Un episodio di discriminazione omofoba è avvenuto a Vicenza, nel parco Retrone, lo scorso sabato 14 marzo. Il vicepresidente di Arcigay Vicenza, Christopher Gaiotto, è stato vittima di insulti da parte di un uomo.

L'aggressione verbale è scaturita da una banale richiesta: Gaiotto aveva invitato il proprietario di un cane di grossa taglia, lasciato libero, a mettergli il guinzaglio. La reazione dell'uomo è stata violenta e carica di omofobia.

Arcigay: «Discriminazioni frequenti e problema culturale»

Il presidente di Arcigay Vicenza, Luca Zerbato, ha espresso preoccupazione per la frequenza di simili episodi. «Siamo assuefatti a queste situazioni, che sono abbastanza comuni ma spesso rimangono sottotraccia», ha dichiarato Zerbato.
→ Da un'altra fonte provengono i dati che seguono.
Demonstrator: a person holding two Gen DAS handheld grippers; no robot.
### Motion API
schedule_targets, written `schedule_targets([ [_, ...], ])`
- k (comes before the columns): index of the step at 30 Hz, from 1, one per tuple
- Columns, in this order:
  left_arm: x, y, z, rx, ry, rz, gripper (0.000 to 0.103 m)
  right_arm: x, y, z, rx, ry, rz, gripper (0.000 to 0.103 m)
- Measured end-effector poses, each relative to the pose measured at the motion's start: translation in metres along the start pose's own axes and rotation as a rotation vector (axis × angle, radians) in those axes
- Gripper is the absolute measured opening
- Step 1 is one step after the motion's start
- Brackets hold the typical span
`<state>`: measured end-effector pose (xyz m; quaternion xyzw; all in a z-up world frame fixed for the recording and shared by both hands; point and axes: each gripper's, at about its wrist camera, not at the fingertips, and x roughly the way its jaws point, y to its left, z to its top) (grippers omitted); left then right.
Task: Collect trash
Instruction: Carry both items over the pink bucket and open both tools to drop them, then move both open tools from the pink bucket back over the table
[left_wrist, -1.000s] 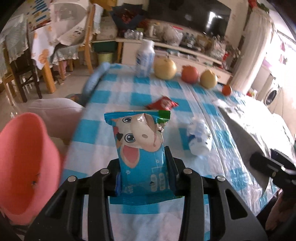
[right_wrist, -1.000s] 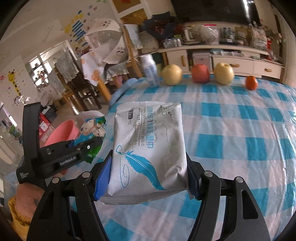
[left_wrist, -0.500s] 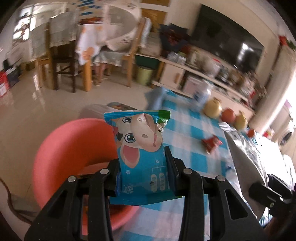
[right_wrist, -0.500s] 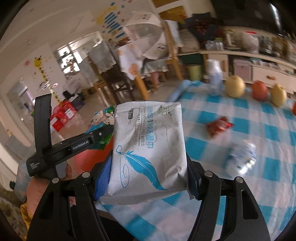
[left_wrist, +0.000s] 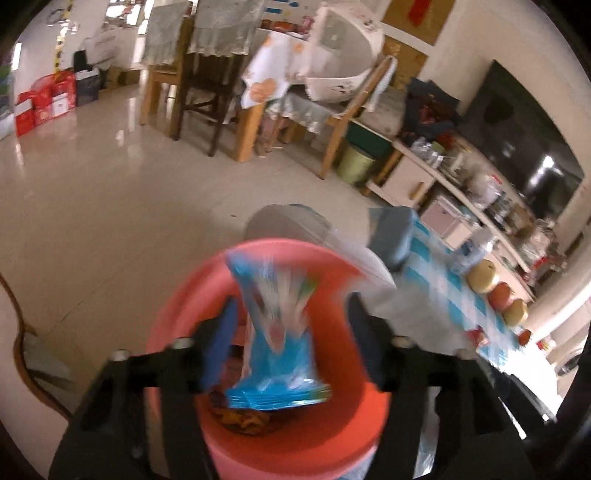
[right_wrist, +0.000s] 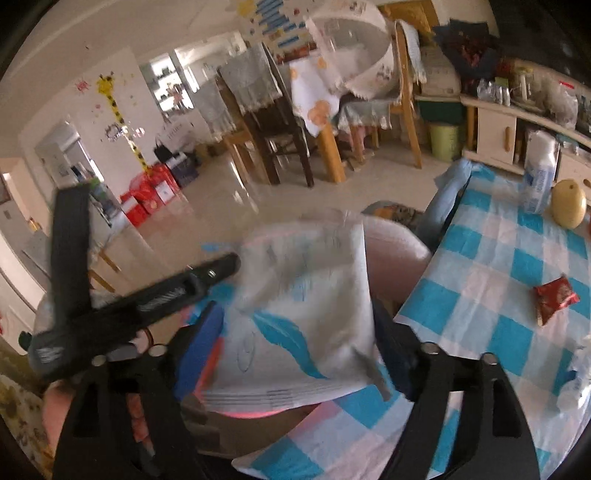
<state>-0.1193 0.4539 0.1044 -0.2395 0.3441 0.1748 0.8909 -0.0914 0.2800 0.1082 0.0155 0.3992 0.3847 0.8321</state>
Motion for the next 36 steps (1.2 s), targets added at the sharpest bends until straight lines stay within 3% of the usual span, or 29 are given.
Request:
schedule_targets([
  [6, -0.003, 0.008, 0.004, -0.033, -0.042, 0.036, 0.082, -0.010, -0.020, -0.019, 0.042, -0.020, -0.050, 0.088],
  [13, -0.012, -0.012, -0.001, 0.058, -0.142, 0.050, 0.088, -0.032, -0.042, -0.046, 0.042, -0.028, -0.134, 0.088],
  [17, -0.015, -0.026, -0.005, 0.131, -0.183, 0.016, 0.093, -0.045, -0.051, -0.061, 0.032, -0.031, -0.179, 0.088],
  [30, -0.005, -0.089, -0.023, 0.288, -0.119, -0.041, 0.093, -0.082, -0.080, -0.083, 0.066, -0.049, -0.262, 0.093],
  [36, -0.001, -0.108, -0.031, 0.276, -0.058, -0.123, 0.093, -0.097, -0.088, -0.091, 0.054, -0.060, -0.295, 0.093],
])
Zerbato ha sottolineato la difficoltà nel quantificare il fenomeno, poiché molti episodi non vengono denunciati. «Molte persone tacciono per paura di esporsi, ma il problema è diffuso e radicato in una cultura che discrimina la comunità LGBTQIA+», ha aggiunto.

Esposizione mediatica e supporto alle vittime

Arcigay Vicenza ha scelto di rendere pubblico l'accaduto tramite un post sui social media dopo un'attenta riflessione. «Come associazione di attivismo, abbiamo la forza di esporci e riteniamo giusto farlo anche per chi non può», ha spiegato il presidente.
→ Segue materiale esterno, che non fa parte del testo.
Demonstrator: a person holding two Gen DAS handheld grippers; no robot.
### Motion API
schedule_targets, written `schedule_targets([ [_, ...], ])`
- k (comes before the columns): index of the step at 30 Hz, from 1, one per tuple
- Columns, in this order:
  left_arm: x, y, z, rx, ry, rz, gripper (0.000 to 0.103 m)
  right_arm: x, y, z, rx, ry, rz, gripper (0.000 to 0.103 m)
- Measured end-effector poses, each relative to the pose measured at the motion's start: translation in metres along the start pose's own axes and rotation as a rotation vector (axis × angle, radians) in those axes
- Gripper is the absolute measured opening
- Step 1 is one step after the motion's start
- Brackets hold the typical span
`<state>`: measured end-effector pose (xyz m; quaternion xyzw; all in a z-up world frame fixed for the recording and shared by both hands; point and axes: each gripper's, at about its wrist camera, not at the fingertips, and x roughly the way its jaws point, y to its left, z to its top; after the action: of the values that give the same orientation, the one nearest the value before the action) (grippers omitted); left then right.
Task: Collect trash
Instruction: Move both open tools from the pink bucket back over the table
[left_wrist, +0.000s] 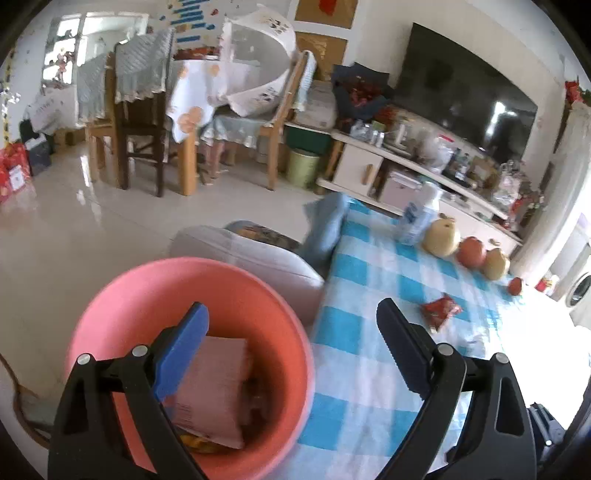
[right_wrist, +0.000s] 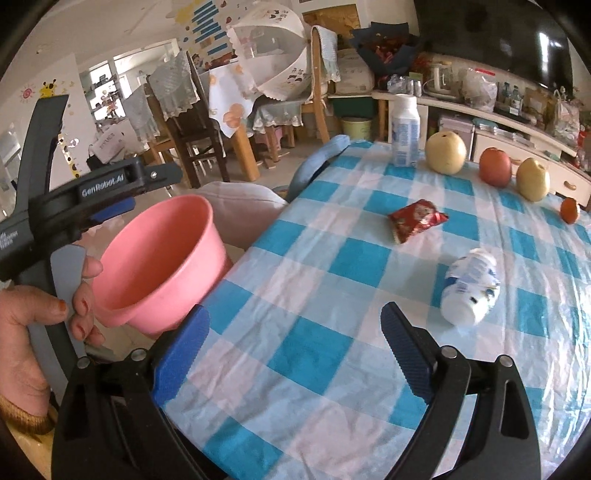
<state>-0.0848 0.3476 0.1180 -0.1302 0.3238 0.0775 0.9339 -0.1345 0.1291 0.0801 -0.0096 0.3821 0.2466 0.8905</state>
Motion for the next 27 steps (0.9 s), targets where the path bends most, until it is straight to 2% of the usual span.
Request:
schedule_targets([
  [18, 0.020, -0.080, -0.016, 0.151, 0.048, -0.007, 0.093, -0.030, -0.052, -0.011, 0.020, -0.047, -0.073, 0.093],
  [27, 0.025, -0.120, -0.027, 0.244, 0.055, -0.049, 0.093, -0.036, -0.085, -0.015, 0.043, -0.053, -0.119, 0.093],
])
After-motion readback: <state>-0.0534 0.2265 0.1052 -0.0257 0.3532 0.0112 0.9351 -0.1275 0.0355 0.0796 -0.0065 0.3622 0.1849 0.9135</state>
L'associazione mira a sensibilizzare l'opinione pubblica sul danno causato da queste discriminazioni, contrastando l'atteggiamento del "non curarti di loro, ma guarda e passa". Viene inoltre ricordato l'attivo sportello antidiscriminazione Spolato, attivo ogni giovedì a Vicenza.
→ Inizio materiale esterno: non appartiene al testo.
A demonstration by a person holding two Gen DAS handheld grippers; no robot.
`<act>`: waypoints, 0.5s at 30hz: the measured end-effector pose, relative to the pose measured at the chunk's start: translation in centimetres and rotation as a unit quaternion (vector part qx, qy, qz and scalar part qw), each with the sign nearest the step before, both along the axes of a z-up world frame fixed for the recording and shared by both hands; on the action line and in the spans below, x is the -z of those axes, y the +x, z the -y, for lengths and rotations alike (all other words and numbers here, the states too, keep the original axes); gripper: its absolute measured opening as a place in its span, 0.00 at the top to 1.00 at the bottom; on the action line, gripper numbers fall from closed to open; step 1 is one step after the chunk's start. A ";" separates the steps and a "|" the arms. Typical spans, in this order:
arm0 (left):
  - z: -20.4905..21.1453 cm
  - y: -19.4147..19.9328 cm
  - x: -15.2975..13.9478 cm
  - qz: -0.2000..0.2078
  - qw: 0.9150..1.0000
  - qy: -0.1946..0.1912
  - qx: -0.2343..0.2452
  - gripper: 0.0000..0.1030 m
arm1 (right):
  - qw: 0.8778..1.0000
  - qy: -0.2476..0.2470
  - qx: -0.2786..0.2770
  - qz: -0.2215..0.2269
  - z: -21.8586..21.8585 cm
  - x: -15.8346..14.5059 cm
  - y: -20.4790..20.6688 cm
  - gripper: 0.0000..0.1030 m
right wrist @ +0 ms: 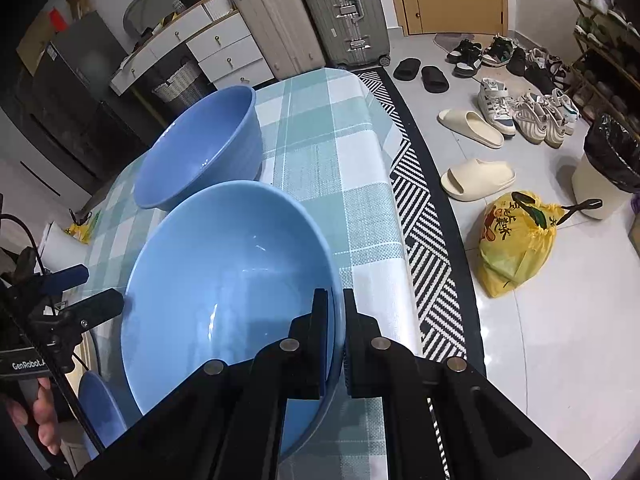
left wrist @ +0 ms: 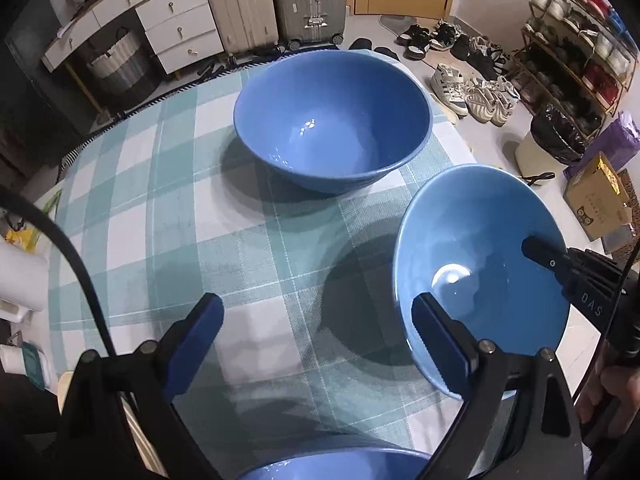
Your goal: Organize plates and bowls
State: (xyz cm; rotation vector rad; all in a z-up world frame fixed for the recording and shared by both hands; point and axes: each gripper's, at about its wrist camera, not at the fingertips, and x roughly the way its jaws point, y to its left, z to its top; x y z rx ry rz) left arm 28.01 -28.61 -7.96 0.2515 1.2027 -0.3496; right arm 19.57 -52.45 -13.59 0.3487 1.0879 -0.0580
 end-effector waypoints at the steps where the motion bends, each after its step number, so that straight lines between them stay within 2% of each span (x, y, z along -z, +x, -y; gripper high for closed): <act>1: -0.1 0.1 0.2 -0.004 1.000 -0.003 0.000 0.07 | 1.000 0.001 0.001 -0.001 0.0 0.0 0.0 0.94; 4: 0.1 0.2 0.5 -0.018 1.000 -0.012 0.002 0.07 | 1.000 0.003 0.001 -0.002 0.0 0.0 -0.1 0.94; 6: 0.1 0.3 0.7 -0.033 0.999 -0.035 0.002 0.07 | 1.000 0.006 0.004 -0.002 0.0 0.0 -0.1 0.94; 9: 0.1 0.6 1.1 -0.062 0.996 -0.062 -0.006 0.14 | 1.000 0.019 0.009 -0.002 0.1 0.2 -0.2 0.94; 11: 0.3 0.6 1.6 -0.077 0.995 -0.069 -0.005 0.15 | 1.000 0.025 0.007 -0.002 -0.1 0.2 -0.1 0.94; 15: 0.9 0.4 2.0 -0.081 0.995 -0.056 0.008 0.30 | 1.000 0.028 0.001 -0.004 -0.9 0.4 0.0 0.94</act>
Condanna dalle istituzioni locali

I consiglieri comunali di Civici per Vicenza, Elia Pizzolato, Massimo Bardin e Benedetta Ghiotto, hanno espresso la loro ferma condanna per l'accaduto. «La nostra città non accetta violenza, odio o discriminazioni», hanno affermato.

Hanno rilanciato l'appello di Arcigay Vicenza, invitando chiunque abbia subito episodi simili a rivolgersi allo sportello antidiscriminazione per ricevere supporto.